Anyway, check out the videos below. I'm working on working with swing rates, run values, swinging strike rates, home run rates, ball-in-play rates, etc. for players as my next step. These are a little trickier given the smaller sample sizes for players and hence will likely need to use a standard Gaussian loess function even for binomial data, as there are some serious problems with a GAM model and small samples. I've done this already by umpire, by count. I'm not happy with the result of the loess for binomial strike zone calls, as the smoothing stretches way too far and the sample sizes are very small even for this method. They give the general idea of the relative strike zone changes by count (as J-Doug has been writing about at Beyond the Boxscore), but the visual is just misleading with respect to the actual strike zone size.

I've got a few ideas for this stuff, which I may advertise a bit later because I'll need some help to implement any of them. For now, enjoy the little slide shows below. Sorry I didn't provide each PNG file for your own inspection, but there are 78 umpires included in the data set (I removed some with extremely small sample sizes from 2010). Of course, I'm always happy to contribute some visuals to your website if you are interested in these.

In the videos below, the order of the umpires should be the same. Therefore, if you quickly click each one right after the other, they should start at about the same time and you can view RHB and LHB zones for the same umpire at the same time as it scrolls through.

I apologize for the crappy resolution in the videos. Apparently when it was converted it really messed with the quality of the images.

ANOTHER UPDATE: Thanks to the ability to embed a video from Facebook, I was able to improve on the resolution. Hooray for Facebook!


  1. Wow, that's really impressive. I'm actually trying to do something similar but what you have here is way better. If at all possible, can you explain the general process that you used? Did you create these videos within R?

    Again, great stuff

  2. Just Windows Movie Maker after writing a loop to create a PNG for each umpire and each batter handedness in R. It's really just a slide show. I'm a little pissed at Blogger for the video formatting, as they look nice and crisp on my computer. So I might load them up on my personal site.

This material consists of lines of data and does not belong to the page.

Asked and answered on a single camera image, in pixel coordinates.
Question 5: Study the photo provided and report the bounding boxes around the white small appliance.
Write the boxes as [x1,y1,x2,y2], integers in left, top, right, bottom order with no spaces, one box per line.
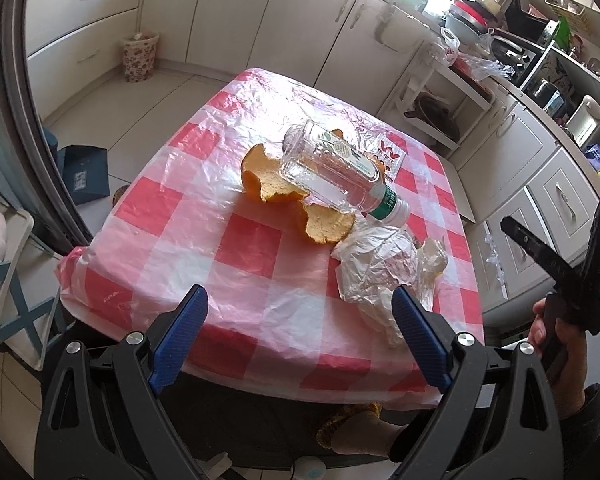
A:
[565,95,600,147]

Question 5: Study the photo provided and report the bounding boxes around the white blue folding chair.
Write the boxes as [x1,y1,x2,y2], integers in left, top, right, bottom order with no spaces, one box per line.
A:
[0,200,76,361]

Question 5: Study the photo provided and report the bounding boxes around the yellow patterned slipper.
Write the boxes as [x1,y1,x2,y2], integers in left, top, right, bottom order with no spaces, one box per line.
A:
[316,402,383,448]

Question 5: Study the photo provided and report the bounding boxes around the white round device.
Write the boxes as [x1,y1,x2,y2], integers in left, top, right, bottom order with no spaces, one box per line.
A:
[290,455,327,480]

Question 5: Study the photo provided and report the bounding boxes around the person's right forearm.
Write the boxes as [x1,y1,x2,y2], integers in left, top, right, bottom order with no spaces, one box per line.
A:
[550,382,600,461]

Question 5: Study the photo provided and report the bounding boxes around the white wooden block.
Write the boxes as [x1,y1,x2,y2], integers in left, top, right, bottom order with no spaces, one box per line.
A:
[202,452,232,479]

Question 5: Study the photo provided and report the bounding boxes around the clear plastic bag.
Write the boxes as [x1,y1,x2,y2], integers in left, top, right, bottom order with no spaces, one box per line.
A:
[440,30,513,82]
[331,224,433,348]

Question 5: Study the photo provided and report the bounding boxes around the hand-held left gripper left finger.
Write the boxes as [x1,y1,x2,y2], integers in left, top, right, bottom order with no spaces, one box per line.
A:
[34,284,216,480]

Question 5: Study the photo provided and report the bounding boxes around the white open shelf unit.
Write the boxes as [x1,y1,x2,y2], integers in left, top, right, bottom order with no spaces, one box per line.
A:
[380,45,496,153]

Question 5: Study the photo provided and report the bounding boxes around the small black appliance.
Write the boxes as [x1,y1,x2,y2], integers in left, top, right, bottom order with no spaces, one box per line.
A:
[527,77,566,111]

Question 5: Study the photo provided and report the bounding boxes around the large orange peel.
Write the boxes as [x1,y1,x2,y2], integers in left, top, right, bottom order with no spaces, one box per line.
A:
[241,143,311,206]

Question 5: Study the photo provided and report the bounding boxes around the grey metal door edge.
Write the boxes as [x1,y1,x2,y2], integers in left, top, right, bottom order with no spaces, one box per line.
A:
[0,0,96,256]

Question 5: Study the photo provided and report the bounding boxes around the red white packet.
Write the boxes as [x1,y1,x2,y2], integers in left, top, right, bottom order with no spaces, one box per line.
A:
[365,132,406,183]

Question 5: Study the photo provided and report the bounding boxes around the red white checkered plastic tablecloth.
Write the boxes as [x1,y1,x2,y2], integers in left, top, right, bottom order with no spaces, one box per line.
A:
[55,67,486,408]

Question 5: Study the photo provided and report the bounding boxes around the clear plastic bottle green cap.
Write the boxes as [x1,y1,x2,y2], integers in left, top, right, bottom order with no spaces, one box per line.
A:
[278,119,411,225]

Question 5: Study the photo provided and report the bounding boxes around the cream cabinet with metal handles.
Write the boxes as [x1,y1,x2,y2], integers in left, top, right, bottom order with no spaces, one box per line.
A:
[450,85,600,313]

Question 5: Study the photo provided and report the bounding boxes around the cream kitchen cabinet row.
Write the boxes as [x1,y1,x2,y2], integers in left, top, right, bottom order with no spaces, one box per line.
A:
[140,0,433,93]

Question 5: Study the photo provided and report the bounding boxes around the small orange peel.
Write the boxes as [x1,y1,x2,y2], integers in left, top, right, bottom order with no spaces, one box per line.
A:
[300,200,357,246]

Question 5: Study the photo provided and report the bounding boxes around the black countertop appliance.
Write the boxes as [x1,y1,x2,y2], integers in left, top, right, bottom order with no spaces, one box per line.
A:
[502,0,557,46]

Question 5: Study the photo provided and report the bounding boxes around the floral waste bin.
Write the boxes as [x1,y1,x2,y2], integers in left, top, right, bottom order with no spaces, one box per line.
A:
[121,32,160,83]

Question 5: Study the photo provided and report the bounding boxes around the dark blue box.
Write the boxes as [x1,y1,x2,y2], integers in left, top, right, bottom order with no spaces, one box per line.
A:
[60,145,111,206]

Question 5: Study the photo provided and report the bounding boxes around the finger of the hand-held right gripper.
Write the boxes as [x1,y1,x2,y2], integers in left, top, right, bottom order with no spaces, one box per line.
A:
[501,216,583,286]

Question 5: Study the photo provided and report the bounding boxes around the stack of bowls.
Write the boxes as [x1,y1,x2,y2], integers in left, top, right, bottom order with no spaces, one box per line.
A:
[442,0,506,47]

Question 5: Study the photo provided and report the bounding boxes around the person's foot in beige sock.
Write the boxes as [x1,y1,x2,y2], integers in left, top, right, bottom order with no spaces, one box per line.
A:
[330,416,407,460]

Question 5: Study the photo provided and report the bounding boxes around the cream drawer cabinet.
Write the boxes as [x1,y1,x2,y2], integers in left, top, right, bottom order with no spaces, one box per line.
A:
[25,0,148,118]

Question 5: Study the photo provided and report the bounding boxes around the open kitchen shelves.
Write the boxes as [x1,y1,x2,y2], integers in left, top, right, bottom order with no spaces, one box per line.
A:
[520,40,600,163]

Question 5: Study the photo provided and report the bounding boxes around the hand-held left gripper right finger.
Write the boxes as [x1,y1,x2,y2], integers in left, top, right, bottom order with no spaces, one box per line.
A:
[391,285,566,480]

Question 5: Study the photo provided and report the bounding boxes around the person's right hand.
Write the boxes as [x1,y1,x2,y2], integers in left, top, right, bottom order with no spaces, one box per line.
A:
[528,297,588,396]

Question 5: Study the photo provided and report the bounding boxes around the dark cooking pot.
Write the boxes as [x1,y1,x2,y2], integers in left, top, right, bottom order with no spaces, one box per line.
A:
[405,92,462,143]

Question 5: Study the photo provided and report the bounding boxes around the green packet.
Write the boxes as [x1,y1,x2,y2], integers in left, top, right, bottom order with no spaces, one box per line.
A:
[552,16,574,52]

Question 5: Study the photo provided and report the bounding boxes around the black stove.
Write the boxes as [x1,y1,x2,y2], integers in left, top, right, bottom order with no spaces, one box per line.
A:
[490,30,547,87]

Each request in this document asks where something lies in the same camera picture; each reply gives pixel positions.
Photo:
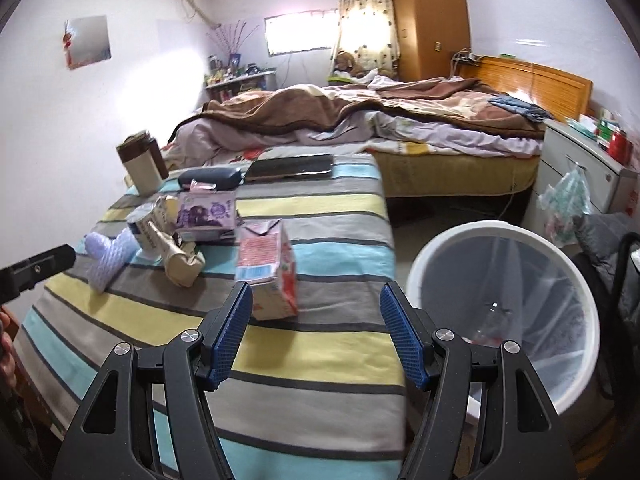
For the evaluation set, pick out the brown teddy bear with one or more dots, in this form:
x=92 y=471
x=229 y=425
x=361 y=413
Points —
x=346 y=64

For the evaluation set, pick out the wooden wardrobe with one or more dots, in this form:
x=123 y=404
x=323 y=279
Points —
x=425 y=20

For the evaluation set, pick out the black chair frame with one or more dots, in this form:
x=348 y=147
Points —
x=620 y=300

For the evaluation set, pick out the wall poster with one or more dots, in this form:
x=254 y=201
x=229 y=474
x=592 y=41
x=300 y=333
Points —
x=89 y=42

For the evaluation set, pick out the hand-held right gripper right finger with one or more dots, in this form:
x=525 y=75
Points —
x=402 y=336

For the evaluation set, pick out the brown blanket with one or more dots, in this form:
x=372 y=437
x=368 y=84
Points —
x=310 y=107

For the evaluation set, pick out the striped tablecloth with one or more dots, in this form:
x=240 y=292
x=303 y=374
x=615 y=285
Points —
x=310 y=260

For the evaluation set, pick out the patterned curtain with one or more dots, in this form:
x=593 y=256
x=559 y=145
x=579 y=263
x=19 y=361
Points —
x=367 y=10

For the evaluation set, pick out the printed paper carton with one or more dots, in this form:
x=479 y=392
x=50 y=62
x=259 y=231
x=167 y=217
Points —
x=181 y=260

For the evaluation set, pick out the wooden headboard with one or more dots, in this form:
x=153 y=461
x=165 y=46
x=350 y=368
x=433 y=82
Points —
x=540 y=82

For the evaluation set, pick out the red and white drink carton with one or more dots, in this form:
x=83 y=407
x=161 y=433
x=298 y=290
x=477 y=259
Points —
x=267 y=260

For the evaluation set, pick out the cream brown thermos jug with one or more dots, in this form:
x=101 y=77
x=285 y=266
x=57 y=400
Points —
x=142 y=165

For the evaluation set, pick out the white trash bin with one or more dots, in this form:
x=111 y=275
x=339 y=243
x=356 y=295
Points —
x=565 y=360

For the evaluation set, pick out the blue folded cloth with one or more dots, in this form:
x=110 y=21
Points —
x=520 y=107

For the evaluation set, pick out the person's left hand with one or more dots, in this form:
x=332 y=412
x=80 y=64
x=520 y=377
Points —
x=5 y=355

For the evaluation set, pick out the window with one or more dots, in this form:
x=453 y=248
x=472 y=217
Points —
x=300 y=32

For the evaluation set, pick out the power strip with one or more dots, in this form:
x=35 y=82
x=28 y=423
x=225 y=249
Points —
x=465 y=57

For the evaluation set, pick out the clear plastic bag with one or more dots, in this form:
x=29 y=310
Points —
x=565 y=200

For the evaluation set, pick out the black laptop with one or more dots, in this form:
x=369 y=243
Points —
x=290 y=166

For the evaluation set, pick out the white and blue can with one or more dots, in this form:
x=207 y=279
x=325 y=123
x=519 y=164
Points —
x=140 y=232

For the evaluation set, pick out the dark jacket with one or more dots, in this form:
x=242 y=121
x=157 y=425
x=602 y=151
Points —
x=600 y=250

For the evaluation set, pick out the small pink jelly cup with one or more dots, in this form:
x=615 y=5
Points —
x=204 y=186

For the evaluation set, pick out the decorative dry branches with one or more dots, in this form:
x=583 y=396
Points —
x=231 y=40

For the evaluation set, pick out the white nightstand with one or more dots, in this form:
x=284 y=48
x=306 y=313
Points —
x=575 y=170

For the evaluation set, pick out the cluttered shelf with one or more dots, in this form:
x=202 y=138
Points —
x=235 y=82

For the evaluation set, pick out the lilac bed sheet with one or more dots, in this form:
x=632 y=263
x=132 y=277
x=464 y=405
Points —
x=450 y=135

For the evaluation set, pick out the red box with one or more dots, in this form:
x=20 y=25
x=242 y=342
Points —
x=620 y=147

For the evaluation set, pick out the purple drink carton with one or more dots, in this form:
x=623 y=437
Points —
x=205 y=215

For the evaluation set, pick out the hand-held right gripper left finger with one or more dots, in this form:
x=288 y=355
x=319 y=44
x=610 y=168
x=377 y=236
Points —
x=231 y=336

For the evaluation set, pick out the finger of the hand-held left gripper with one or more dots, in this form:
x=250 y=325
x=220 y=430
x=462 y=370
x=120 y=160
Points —
x=37 y=268

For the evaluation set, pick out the dark glasses case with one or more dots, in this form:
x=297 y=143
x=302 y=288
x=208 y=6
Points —
x=225 y=177

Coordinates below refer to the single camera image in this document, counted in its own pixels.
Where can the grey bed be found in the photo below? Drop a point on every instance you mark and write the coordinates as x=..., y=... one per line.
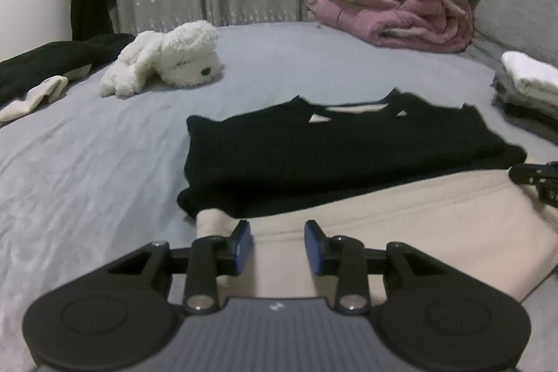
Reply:
x=109, y=158

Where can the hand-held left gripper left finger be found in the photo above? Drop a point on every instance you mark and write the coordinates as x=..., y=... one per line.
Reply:
x=243, y=244

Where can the folded black garment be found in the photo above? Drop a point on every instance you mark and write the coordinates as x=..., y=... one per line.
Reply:
x=523, y=110

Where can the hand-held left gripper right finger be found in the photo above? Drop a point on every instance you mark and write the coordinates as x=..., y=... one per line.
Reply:
x=313, y=246

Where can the black and cream printed sweatshirt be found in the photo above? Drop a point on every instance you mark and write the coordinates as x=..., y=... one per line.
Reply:
x=327, y=158

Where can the cream sock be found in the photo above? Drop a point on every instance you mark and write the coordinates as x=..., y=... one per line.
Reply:
x=35, y=97

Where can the folded dark grey garment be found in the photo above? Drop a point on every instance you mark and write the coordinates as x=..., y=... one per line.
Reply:
x=536, y=125

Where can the white plush dog toy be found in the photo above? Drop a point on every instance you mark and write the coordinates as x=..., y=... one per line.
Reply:
x=174, y=54

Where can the crumpled black garment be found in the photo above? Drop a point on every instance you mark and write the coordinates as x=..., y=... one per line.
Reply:
x=43, y=58

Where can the folded pink quilt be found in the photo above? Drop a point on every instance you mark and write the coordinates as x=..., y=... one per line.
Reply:
x=392, y=14

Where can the folded white garment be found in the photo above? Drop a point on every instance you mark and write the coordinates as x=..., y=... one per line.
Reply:
x=532, y=75

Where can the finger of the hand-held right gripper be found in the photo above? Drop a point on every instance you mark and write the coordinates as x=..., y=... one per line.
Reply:
x=529, y=173

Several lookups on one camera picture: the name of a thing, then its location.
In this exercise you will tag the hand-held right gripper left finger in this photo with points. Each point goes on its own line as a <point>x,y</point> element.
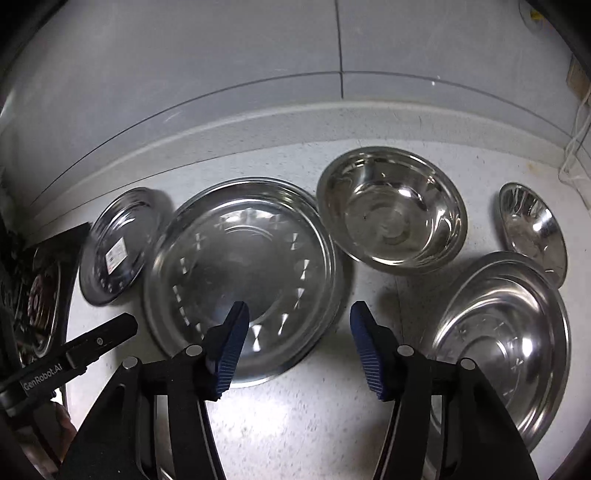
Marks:
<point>230,344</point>

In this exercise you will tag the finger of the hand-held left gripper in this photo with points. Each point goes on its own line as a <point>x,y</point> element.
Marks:
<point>101,338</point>

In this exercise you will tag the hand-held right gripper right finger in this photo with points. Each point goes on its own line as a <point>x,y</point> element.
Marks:
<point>365,346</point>

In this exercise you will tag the stack of steel bowls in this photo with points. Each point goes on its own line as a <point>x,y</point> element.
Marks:
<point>240,258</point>

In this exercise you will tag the small labelled steel plate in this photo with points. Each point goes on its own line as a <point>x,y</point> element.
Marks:
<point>115,230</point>

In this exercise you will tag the medium deep steel plate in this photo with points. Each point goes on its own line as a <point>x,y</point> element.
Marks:
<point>503,323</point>

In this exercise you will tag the large steel bowl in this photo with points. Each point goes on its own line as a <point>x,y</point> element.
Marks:
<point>392,207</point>

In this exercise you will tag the small steel bowl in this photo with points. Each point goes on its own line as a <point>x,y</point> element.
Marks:
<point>531,226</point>

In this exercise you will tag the person's left hand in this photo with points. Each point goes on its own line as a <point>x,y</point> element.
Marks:
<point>62,427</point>

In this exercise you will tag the gas burner with grate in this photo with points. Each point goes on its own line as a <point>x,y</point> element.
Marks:
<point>40,295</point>

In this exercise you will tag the black glass gas stove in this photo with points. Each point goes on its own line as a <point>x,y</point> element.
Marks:
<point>69,242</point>

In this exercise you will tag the beige wall socket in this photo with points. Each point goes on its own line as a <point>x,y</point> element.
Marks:
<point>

    You can do animation in R with a simple loop, but when sticking it into an external file it's generally in GIF format or something, which ends up being pretty crappy (and I can't get the function to work anyway). Movie Maker literally takes 2 minutes with click and drag once the files are created. I'll have some more of these up here and possibly at Fantasy Ball Junkie as well.

    The real issue is the bandwidth and sample size. I'm sure you've run into these problems working with the smoothing in your own work (like the Cano article, btw). You can always just eyeball it and create them one by one on your own subsets of Pitch F/X data. But if you're changing bandwidths by eyeball and manually outputting each graph, you can run into biased visuals or misrepresent the data--often times it ends up that the heat maps aren't comparable in these cases as well. That's where the MGCV package comes in, cross-validating the smoothing parameter dependent on each data set for each umpire.

    The down side is that GAM models need a lot more data, so breaking things down to samples of less than 1,000 ends up being a problem. I'm working on finding a good way to optimize span for standard loess. Oh, and be sure not to use the 'gam' package anymore. It doesn't seem to interface correctly with the newest version of R. The gam function in the 'mgcv' package seems to work fine though.

  3. Gotcha. I was able to do the loop and automate the process of making a million PNGs. I was just hoping there was a way to combine all the PNGs into a video or .gif in R in an efficient manner.

    And it's good to know about the MGCV package. Sounds useful. I know I'm guilty of using the eyeballing technique to check smoothing.